* **Given data**

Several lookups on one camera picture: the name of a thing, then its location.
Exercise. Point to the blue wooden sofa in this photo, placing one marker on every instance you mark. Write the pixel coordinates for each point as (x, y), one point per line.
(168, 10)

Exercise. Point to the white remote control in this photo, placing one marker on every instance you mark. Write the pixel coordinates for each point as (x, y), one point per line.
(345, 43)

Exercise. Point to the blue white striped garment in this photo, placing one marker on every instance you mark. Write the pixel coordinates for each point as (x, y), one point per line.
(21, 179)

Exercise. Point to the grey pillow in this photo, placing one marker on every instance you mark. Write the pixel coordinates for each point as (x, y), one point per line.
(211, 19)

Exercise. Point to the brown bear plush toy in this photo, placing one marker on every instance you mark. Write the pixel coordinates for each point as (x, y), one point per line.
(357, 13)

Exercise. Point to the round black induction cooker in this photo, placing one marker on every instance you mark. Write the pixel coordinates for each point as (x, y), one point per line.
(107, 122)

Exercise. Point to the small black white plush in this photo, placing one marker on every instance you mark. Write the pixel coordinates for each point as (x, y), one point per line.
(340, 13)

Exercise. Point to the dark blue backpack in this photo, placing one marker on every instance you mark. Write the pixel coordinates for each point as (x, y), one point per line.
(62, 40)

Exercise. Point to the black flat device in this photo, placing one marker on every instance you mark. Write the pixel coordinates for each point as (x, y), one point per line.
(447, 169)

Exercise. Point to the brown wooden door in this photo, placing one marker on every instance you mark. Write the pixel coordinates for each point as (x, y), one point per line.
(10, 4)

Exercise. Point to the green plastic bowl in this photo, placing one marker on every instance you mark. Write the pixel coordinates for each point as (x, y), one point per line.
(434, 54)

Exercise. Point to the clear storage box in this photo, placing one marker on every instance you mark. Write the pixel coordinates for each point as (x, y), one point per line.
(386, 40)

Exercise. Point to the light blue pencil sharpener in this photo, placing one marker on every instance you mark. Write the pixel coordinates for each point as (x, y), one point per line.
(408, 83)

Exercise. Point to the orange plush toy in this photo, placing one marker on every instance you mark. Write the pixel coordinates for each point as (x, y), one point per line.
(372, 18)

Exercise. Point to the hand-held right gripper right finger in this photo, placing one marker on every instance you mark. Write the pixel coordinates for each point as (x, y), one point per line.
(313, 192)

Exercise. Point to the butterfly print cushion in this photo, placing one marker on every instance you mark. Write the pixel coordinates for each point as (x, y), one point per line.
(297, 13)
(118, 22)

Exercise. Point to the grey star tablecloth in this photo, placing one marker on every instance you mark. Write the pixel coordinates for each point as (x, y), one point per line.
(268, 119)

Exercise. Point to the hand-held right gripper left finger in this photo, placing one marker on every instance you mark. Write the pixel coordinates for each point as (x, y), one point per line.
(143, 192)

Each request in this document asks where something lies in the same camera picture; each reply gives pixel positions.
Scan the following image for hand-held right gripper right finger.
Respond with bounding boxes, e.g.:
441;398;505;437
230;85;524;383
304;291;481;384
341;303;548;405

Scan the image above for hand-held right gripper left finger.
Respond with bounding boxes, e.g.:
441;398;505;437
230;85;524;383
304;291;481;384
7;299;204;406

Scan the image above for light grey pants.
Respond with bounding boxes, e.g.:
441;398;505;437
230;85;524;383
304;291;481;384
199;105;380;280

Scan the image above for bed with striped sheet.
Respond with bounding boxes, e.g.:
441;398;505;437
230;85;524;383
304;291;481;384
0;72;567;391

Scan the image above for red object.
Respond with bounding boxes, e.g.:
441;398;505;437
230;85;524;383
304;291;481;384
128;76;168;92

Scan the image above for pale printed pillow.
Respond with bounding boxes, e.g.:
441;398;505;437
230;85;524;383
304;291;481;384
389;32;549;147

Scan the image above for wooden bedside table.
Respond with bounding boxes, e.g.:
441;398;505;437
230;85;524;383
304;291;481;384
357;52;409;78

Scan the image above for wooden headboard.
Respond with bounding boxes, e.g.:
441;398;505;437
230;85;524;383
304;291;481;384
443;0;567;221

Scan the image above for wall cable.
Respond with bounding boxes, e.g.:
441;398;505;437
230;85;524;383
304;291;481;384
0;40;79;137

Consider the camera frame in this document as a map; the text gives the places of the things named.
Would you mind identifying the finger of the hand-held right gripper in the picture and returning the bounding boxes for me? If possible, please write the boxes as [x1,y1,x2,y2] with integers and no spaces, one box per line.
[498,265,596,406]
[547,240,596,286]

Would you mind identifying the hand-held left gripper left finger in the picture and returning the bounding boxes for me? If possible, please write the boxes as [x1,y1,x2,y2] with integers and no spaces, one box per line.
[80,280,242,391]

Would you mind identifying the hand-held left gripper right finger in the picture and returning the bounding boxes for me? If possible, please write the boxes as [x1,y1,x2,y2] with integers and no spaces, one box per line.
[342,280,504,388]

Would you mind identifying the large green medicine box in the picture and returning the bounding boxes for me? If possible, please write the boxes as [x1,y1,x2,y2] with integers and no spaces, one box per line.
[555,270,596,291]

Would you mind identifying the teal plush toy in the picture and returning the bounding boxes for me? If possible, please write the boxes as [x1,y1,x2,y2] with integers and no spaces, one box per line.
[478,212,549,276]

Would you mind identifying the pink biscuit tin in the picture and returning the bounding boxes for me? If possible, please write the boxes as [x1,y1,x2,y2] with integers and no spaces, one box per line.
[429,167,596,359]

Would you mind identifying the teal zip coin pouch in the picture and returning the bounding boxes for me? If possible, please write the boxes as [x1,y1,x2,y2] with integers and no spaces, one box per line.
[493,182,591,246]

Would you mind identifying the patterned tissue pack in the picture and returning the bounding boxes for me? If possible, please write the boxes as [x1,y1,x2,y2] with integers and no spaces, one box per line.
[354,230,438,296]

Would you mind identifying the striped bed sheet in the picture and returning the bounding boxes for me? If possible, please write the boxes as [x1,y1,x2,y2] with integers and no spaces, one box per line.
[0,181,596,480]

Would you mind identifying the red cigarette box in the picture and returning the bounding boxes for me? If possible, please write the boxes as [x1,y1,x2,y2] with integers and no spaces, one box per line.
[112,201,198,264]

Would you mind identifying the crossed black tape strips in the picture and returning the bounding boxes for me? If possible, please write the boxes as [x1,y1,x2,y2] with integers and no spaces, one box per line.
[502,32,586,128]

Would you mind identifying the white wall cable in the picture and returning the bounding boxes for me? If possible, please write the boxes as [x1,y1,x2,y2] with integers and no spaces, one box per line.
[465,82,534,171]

* **Work task**
Repeat each of the entries exactly.

* **Completed exercise**
Several lookups on one camera picture: the name of a thing, then its location.
Exercise. Point to the blue wooden sofa in this photo, placing one marker on every instance you mark. Write the pixel coordinates for each point as (x, y), one point per line.
(168, 10)

Exercise. Point to the white remote control in this photo, placing one marker on every instance you mark. Write the pixel coordinates for each point as (x, y), one point per line.
(345, 43)

Exercise. Point to the blue white striped garment in this photo, placing one marker on every instance you mark. Write the pixel coordinates for each point as (x, y), one point per line.
(21, 179)

Exercise. Point to the grey pillow in this photo, placing one marker on every instance you mark. Write the pixel coordinates for each point as (x, y), one point per line.
(211, 19)

Exercise. Point to the brown bear plush toy in this photo, placing one marker on every instance you mark. Write the pixel coordinates for each point as (x, y), one point per line.
(357, 13)

Exercise. Point to the round black induction cooker in this photo, placing one marker on every instance you mark. Write the pixel coordinates for each point as (x, y), one point per line.
(107, 122)

Exercise. Point to the small black white plush in this photo, placing one marker on every instance you mark. Write the pixel coordinates for each point as (x, y), one point per line.
(340, 13)

Exercise. Point to the dark blue backpack in this photo, placing one marker on every instance you mark. Write the pixel coordinates for each point as (x, y), one point per line.
(62, 40)

Exercise. Point to the black flat device in this photo, placing one marker on every instance you mark. Write the pixel coordinates for each point as (x, y), one point per line.
(447, 169)

Exercise. Point to the brown wooden door in this photo, placing one marker on every instance you mark. Write the pixel coordinates for each point as (x, y), one point per line.
(10, 4)

Exercise. Point to the green plastic bowl in this photo, placing one marker on every instance you mark. Write the pixel coordinates for each point as (x, y), one point per line.
(434, 54)

Exercise. Point to the clear storage box in this photo, placing one marker on every instance you mark. Write the pixel coordinates for each point as (x, y), one point per line.
(386, 40)

Exercise. Point to the light blue pencil sharpener in this photo, placing one marker on every instance you mark. Write the pixel coordinates for each point as (x, y), one point per line.
(408, 83)

Exercise. Point to the orange plush toy in this photo, placing one marker on every instance you mark. Write the pixel coordinates for each point as (x, y), one point per line.
(372, 18)

Exercise. Point to the hand-held right gripper right finger in this photo, placing one marker on every instance you mark. Write the pixel coordinates for each point as (x, y), one point per line.
(313, 192)

Exercise. Point to the butterfly print cushion in this photo, placing one marker on every instance you mark. Write the pixel coordinates for each point as (x, y), one point per line.
(297, 13)
(118, 22)

Exercise. Point to the grey star tablecloth in this photo, placing one marker on every instance you mark. Write the pixel coordinates for each point as (x, y), one point per line.
(268, 119)

Exercise. Point to the hand-held right gripper left finger in this photo, placing one marker on every instance you mark. Write the pixel coordinates for each point as (x, y), one point per line.
(143, 192)

Each request in this document asks where something lies in the same camera picture; each reply gives pixel positions.
Scan the following image for hand-held right gripper right finger.
Respond with bounding boxes, e.g.:
441;398;505;437
230;85;524;383
304;291;481;384
341;303;548;405

Scan the image above for hand-held right gripper left finger.
Respond with bounding boxes, e.g.:
441;398;505;437
230;85;524;383
304;291;481;384
7;299;204;406

Scan the image above for light grey pants.
Respond with bounding boxes, e.g.:
441;398;505;437
230;85;524;383
304;291;481;384
199;105;380;280

Scan the image above for bed with striped sheet.
Respond with bounding boxes, e.g.:
441;398;505;437
230;85;524;383
304;291;481;384
0;72;567;391

Scan the image above for red object.
Respond with bounding boxes, e.g.:
441;398;505;437
230;85;524;383
304;291;481;384
128;76;168;92

Scan the image above for pale printed pillow.
Respond with bounding boxes, e.g.:
441;398;505;437
230;85;524;383
304;291;481;384
389;32;549;147

Scan the image above for wooden bedside table.
Respond with bounding boxes, e.g.:
441;398;505;437
230;85;524;383
304;291;481;384
357;52;409;78

Scan the image above for wooden headboard.
Respond with bounding boxes, e.g.:
441;398;505;437
230;85;524;383
304;291;481;384
443;0;567;221

Scan the image above for wall cable.
Respond with bounding boxes, e.g.:
441;398;505;437
230;85;524;383
304;291;481;384
0;40;79;137

Consider the camera frame in this document as a map; the text gives the places of the things named.
Would you mind identifying the finger of the hand-held right gripper in the picture and returning the bounding boxes for me? If possible, please write the boxes as [x1,y1,x2,y2] with integers and no spaces, one box per line.
[498,265,596,406]
[547,240,596,286]

Would you mind identifying the hand-held left gripper left finger in the picture and returning the bounding boxes for me? If possible, please write the boxes as [x1,y1,x2,y2] with integers and no spaces, one box per line.
[80,280,242,391]

Would you mind identifying the hand-held left gripper right finger in the picture and returning the bounding boxes for me? If possible, please write the boxes as [x1,y1,x2,y2] with integers and no spaces, one box per line.
[342,280,504,388]

Would you mind identifying the large green medicine box in the picture and returning the bounding boxes for me? If possible, please write the boxes as [x1,y1,x2,y2] with integers and no spaces, one box per line.
[555,270,596,291]

Would you mind identifying the teal plush toy in the picture and returning the bounding boxes for me? If possible, please write the boxes as [x1,y1,x2,y2] with integers and no spaces, one box per line.
[478,212,549,276]

Would you mind identifying the pink biscuit tin in the picture and returning the bounding boxes for me? If possible, please write the boxes as [x1,y1,x2,y2] with integers and no spaces, one box per line.
[429,167,596,359]

Would you mind identifying the teal zip coin pouch in the picture and returning the bounding boxes for me? If possible, please write the boxes as [x1,y1,x2,y2] with integers and no spaces, one box per line.
[493,182,591,246]

Would you mind identifying the patterned tissue pack in the picture and returning the bounding boxes for me? If possible, please write the boxes as [x1,y1,x2,y2] with integers and no spaces, one box per line.
[354,230,438,296]

Would you mind identifying the striped bed sheet in the picture and returning the bounding boxes for me? If possible, please write the boxes as [x1,y1,x2,y2] with integers and no spaces, one box per line.
[0,181,596,480]

Would you mind identifying the red cigarette box in the picture and returning the bounding boxes for me? If possible, please write the boxes as [x1,y1,x2,y2] with integers and no spaces, one box per line.
[112,201,198,264]

Would you mind identifying the crossed black tape strips in the picture and returning the bounding boxes for me? If possible, please write the boxes as [x1,y1,x2,y2] with integers and no spaces, one box per line.
[502,32,586,128]

Would you mind identifying the white wall cable in the picture and returning the bounding boxes for me? If possible, please write the boxes as [x1,y1,x2,y2] with integers and no spaces, one box per line.
[465,82,534,171]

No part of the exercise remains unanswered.